Exercise input >>
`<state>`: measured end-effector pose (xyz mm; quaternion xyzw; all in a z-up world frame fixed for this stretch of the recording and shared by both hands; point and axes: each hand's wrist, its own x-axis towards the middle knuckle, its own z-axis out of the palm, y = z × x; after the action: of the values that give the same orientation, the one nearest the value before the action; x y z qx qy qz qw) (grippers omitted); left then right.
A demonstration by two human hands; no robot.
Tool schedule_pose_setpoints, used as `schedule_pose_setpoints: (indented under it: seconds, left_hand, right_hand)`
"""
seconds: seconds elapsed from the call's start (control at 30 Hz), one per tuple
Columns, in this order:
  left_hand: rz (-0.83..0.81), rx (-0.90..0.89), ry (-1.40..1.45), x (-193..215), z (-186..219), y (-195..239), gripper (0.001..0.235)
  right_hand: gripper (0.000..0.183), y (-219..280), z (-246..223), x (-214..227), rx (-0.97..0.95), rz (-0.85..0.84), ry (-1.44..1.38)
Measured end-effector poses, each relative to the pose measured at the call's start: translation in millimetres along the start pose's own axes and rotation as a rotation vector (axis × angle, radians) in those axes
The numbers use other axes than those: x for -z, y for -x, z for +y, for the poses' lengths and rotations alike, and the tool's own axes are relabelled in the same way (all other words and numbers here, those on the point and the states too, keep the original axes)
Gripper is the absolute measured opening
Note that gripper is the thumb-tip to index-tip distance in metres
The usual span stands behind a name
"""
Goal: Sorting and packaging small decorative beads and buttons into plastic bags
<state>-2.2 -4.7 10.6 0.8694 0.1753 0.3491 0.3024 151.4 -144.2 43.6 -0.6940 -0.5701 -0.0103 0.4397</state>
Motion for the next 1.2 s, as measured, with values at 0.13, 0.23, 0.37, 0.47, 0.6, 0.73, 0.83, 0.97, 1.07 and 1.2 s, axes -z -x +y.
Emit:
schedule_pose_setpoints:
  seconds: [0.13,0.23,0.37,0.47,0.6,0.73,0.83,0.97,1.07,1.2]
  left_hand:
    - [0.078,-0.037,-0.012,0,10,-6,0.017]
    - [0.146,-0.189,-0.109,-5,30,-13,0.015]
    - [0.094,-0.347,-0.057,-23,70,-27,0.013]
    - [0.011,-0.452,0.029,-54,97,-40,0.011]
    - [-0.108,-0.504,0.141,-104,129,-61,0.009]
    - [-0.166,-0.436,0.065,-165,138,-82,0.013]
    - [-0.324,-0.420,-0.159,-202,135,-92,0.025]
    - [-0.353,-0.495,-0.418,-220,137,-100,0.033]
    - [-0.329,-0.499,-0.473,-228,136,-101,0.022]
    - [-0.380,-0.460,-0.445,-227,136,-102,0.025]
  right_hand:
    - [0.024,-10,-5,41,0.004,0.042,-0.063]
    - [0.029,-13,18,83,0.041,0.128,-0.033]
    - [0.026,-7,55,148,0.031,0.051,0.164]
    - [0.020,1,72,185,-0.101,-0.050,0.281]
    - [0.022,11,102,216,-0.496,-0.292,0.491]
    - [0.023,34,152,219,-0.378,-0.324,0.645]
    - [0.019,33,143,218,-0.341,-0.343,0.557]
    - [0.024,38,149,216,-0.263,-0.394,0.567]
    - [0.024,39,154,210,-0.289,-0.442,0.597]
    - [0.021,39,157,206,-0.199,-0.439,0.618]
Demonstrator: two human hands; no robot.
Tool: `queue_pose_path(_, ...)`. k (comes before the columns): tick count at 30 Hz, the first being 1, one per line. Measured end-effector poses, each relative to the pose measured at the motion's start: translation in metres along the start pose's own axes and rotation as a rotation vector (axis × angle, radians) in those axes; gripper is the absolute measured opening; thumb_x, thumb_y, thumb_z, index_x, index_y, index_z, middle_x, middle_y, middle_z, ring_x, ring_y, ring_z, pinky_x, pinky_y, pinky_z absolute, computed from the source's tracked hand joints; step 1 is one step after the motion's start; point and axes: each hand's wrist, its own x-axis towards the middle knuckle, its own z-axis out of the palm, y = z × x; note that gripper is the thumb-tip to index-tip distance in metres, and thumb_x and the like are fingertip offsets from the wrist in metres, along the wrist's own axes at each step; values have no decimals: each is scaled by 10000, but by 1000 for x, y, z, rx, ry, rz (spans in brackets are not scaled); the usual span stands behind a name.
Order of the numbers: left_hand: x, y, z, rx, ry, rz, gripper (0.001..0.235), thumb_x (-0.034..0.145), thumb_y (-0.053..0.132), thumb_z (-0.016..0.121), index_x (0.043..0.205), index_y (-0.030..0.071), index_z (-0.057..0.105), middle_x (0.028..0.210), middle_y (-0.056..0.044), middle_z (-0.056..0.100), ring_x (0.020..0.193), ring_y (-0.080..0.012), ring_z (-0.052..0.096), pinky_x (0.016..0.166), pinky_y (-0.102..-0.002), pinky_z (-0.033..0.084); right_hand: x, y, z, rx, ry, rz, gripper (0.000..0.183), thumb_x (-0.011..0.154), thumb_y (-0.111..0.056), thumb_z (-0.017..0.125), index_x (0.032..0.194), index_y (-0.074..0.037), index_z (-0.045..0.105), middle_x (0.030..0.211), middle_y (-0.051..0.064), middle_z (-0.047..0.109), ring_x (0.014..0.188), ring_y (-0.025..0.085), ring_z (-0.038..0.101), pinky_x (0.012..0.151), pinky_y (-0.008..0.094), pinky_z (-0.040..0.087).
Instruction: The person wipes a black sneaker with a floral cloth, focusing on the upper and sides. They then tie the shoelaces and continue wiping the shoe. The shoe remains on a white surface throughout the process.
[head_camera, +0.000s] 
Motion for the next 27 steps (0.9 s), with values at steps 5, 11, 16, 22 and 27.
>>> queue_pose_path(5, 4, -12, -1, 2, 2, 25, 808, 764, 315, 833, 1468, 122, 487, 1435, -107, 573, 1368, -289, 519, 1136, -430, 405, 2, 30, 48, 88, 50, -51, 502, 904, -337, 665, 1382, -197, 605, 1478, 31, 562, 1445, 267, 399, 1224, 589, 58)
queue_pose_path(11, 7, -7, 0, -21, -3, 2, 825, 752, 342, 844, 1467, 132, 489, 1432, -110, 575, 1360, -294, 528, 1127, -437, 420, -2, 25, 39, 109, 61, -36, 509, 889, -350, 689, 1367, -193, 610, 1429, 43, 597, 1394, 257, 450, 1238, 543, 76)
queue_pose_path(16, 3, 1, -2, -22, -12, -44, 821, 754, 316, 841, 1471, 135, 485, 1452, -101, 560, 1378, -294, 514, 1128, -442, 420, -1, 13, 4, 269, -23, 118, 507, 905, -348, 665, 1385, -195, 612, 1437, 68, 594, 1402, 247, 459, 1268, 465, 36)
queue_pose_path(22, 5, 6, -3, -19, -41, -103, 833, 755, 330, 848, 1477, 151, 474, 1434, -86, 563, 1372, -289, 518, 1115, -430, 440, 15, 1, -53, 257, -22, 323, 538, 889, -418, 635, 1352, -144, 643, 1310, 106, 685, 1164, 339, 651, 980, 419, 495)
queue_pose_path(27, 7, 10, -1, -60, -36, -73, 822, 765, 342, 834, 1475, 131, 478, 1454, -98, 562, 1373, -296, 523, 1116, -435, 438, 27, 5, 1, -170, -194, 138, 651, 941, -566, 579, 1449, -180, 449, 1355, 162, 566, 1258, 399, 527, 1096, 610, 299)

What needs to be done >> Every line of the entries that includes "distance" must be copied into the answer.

Written solution >>
Note that gripper is the thumb-tip to index-tip distance in metres
Tool: `queue_pose_path(_, ...)`. k (comes before the columns): tick count at 30 Hz, the first being 1, one per line. Measured end-effector poses, each relative to the pose measured at the motion's start: translation in metres along the start pose's own axes and rotation as a rotation vector (axis × angle, radians) in those axes; gripper is the absolute measured opening; thumb_x, thumb_y, thumb_z, index_x, index_y, index_z, middle_x, middle_y, middle_z, ring_x, ring_y, ring_z, pinky_x, pinky_y, pinky_z absolute, computed from the source's tracked hand joints; step 1 is one step after the motion's start; point and axes: each hand's wrist, its own x-axis towards the middle knuckle, its own z-axis out of the palm, y = z × x; note that gripper is the thumb-tip to index-tip distance in metres, and thumb_x and the like are fingertip offsets from the wrist in metres, along the wrist's own axes at each step; values have no decimals: each is scaled by 10000, but by 1000 for x, y, z, rx, ry, rz (spans in brackets are not scaled); the usual span stands behind a name.

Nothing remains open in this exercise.